Problem to work on: Using the records below, filter out every line that lacks "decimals" and copy the rest.

Available data:
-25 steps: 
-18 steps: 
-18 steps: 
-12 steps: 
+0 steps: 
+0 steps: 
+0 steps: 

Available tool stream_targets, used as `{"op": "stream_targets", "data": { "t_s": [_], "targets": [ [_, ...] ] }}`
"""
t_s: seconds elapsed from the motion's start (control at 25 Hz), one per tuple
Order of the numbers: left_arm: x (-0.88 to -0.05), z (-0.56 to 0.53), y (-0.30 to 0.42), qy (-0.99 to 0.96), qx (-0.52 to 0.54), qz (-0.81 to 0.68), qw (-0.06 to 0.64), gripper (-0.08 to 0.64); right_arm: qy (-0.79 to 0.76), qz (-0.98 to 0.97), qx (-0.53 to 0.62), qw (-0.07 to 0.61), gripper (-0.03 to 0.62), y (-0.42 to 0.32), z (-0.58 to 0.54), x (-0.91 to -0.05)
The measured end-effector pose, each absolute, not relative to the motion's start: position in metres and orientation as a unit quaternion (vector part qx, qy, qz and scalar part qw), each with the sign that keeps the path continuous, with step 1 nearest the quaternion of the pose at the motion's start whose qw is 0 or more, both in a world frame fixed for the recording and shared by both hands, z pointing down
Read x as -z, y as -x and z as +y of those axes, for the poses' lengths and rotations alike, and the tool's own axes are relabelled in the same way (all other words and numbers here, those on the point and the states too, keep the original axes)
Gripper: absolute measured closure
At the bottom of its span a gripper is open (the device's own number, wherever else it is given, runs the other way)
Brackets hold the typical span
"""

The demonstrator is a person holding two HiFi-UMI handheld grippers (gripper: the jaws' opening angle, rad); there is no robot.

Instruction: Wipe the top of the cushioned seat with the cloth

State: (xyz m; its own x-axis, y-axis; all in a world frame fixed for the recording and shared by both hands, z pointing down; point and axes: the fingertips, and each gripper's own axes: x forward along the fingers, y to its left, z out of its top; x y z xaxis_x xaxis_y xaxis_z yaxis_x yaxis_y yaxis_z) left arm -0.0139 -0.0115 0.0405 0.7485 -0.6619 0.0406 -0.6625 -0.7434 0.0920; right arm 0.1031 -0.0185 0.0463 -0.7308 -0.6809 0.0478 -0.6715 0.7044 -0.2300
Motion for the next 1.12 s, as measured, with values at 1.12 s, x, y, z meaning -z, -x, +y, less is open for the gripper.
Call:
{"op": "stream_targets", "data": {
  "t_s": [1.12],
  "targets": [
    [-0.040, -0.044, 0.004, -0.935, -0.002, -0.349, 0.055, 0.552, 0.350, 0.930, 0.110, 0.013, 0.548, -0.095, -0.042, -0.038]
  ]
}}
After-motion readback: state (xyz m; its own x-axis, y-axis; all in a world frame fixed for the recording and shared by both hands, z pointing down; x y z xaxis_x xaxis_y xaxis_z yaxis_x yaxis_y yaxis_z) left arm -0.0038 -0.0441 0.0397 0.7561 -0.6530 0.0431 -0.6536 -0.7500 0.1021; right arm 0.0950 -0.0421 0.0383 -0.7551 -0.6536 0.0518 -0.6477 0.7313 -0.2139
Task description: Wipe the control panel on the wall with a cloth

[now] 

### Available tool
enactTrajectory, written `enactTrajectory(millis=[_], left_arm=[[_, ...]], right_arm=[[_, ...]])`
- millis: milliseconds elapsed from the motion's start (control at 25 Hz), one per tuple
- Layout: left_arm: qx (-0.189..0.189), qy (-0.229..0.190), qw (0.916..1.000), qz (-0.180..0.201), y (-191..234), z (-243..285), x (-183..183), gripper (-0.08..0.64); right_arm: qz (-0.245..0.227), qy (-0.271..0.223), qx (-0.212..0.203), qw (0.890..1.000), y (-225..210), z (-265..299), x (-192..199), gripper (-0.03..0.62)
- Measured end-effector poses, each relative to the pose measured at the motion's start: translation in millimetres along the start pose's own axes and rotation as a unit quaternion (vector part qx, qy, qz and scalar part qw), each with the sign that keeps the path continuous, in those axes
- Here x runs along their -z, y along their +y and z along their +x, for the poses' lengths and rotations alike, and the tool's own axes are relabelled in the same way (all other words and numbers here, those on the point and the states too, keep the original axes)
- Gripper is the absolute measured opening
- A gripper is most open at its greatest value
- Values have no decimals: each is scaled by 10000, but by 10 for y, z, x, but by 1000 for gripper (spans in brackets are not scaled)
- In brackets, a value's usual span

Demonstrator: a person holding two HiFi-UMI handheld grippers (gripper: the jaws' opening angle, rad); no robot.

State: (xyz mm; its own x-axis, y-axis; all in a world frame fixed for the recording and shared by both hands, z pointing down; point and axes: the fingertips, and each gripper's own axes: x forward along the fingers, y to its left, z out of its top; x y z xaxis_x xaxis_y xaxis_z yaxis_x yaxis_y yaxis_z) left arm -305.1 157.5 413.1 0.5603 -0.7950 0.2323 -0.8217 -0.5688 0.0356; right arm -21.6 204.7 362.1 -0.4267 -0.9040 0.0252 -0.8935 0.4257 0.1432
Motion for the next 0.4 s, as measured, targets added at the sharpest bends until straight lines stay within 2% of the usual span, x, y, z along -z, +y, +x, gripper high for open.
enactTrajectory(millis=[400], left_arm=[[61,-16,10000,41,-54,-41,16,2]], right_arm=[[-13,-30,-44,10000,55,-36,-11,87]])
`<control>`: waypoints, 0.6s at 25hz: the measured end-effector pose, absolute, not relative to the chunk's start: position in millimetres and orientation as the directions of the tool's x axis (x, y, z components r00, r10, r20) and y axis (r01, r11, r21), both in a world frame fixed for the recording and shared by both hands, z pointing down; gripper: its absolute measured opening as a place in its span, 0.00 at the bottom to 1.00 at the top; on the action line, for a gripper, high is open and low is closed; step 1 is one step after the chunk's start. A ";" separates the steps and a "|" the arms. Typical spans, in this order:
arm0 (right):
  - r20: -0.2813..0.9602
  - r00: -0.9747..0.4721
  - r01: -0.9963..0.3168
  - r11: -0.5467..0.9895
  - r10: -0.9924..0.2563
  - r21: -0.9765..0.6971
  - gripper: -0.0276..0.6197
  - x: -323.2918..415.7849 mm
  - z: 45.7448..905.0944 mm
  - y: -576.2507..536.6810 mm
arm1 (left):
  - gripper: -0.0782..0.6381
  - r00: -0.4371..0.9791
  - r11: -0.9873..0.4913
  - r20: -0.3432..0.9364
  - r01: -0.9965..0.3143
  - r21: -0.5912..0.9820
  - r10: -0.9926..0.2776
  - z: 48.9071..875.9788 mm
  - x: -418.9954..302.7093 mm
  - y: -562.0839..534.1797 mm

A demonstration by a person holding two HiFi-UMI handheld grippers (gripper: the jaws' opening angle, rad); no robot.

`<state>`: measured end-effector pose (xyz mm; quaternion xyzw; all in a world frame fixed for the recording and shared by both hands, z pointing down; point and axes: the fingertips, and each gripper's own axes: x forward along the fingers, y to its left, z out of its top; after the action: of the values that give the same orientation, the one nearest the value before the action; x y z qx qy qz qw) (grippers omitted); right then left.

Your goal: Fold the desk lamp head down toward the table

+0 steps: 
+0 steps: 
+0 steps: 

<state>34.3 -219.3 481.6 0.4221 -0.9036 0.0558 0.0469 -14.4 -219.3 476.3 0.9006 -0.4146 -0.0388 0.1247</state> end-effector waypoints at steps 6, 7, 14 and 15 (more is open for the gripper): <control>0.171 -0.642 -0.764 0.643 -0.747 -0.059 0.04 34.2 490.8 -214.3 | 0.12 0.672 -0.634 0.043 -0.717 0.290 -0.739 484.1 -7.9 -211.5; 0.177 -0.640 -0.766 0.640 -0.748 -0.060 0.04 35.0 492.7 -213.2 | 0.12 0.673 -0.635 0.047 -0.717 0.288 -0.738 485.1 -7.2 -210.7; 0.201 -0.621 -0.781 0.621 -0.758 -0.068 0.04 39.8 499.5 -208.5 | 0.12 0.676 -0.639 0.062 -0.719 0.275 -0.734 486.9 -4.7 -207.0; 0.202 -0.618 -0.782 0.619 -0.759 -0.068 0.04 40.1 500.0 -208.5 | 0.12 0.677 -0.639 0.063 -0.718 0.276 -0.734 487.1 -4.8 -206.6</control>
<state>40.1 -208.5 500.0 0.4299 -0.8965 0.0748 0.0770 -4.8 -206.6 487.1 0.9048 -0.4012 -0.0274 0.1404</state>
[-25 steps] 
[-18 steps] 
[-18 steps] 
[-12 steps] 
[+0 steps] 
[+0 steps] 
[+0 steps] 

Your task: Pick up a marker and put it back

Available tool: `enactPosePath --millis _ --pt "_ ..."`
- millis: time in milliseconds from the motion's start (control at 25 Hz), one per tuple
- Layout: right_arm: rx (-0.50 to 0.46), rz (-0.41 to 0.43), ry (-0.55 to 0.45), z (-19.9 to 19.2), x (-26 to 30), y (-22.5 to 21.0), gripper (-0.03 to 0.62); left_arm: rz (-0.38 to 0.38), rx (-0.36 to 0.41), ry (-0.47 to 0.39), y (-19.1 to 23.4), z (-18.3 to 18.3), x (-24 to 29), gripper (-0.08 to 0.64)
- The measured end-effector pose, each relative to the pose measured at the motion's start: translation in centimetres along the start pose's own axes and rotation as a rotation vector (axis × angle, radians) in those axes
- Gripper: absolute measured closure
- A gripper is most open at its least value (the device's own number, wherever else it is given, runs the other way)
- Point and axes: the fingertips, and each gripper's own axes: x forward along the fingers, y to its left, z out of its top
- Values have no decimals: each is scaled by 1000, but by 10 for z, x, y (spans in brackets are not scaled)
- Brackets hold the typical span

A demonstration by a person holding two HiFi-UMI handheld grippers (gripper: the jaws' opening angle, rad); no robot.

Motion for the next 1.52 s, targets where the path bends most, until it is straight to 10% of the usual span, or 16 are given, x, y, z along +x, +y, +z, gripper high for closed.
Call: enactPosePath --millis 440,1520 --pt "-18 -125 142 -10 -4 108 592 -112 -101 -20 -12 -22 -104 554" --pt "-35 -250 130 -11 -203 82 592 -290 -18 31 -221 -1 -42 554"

Task solution:
- Values have no decimals: each is scaled by 10000, but by 10 for y, z, x, but by 1000 for gripper (spans in brackets are not scaled)
- Values have no decimals: each is scaled by 1000, but by 10 for z, x, y (spans in brackets are not scaled)

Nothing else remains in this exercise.